*** Opening of Exercise data ***

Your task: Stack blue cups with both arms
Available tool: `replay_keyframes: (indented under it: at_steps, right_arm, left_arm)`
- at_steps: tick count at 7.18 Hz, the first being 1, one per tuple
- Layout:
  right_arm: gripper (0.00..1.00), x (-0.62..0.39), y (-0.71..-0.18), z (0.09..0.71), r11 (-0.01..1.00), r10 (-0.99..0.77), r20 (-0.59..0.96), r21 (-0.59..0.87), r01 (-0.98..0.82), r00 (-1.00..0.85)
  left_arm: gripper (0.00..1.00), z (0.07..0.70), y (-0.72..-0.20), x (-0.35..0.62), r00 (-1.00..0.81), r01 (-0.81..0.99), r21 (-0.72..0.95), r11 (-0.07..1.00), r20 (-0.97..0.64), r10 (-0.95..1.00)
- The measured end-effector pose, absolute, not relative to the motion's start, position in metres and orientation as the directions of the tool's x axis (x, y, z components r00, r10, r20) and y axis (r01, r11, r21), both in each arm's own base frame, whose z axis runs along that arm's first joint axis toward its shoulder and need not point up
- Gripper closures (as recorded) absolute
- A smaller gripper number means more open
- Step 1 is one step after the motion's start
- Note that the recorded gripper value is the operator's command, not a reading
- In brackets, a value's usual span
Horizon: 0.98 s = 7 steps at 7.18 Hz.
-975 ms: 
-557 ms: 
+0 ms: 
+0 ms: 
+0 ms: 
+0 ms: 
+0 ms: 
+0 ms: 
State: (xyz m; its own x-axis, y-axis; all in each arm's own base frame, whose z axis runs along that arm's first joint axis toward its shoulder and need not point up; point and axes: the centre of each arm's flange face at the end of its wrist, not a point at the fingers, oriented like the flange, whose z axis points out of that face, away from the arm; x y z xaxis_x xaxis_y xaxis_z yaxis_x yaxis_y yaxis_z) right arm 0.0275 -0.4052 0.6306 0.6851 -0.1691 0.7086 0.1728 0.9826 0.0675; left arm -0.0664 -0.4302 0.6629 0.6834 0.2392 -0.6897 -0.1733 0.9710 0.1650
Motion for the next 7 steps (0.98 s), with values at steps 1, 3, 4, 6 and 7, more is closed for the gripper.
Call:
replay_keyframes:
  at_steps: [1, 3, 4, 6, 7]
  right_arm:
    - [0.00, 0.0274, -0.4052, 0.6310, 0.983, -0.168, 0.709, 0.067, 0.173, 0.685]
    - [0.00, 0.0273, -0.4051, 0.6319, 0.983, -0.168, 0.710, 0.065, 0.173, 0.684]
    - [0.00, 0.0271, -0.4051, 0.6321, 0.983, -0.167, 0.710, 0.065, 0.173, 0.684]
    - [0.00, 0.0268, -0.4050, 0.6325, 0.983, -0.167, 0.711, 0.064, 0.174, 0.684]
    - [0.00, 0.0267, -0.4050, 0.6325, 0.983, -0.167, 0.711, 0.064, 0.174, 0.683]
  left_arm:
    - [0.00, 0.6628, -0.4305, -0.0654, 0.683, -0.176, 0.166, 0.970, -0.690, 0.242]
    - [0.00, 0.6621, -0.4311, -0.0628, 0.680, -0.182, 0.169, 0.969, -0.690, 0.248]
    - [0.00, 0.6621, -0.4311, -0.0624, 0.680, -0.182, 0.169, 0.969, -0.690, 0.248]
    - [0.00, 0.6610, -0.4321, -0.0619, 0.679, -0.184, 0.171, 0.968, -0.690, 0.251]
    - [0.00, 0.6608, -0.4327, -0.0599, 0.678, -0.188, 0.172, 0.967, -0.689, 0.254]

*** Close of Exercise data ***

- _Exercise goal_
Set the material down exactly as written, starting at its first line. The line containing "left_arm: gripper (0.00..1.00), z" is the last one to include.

- _Answer area_
Your task: Stack blue cups with both arms
Available tool: `replay_keyframes: (indented under it: at_steps, right_arm, left_arm)`
- at_steps: tick count at 7.18 Hz, the first being 1, one per tuple
- Layout:
  right_arm: gripper (0.00..1.00), x (-0.62..0.39), y (-0.71..-0.18), z (0.09..0.71), r11 (-0.01..1.00), r10 (-0.99..0.77), r20 (-0.59..0.96), r21 (-0.59..0.87), r01 (-0.98..0.82), r00 (-1.00..0.85)
  left_arm: gripper (0.00..1.00), z (0.07..0.70), y (-0.72..-0.20), x (-0.35..0.62), r00 (-1.00..0.81), r01 (-0.81..0.99), r21 (-0.72..0.95), r11 (-0.07..1.00), r20 (-0.97..0.64), r10 (-0.95..1.00)

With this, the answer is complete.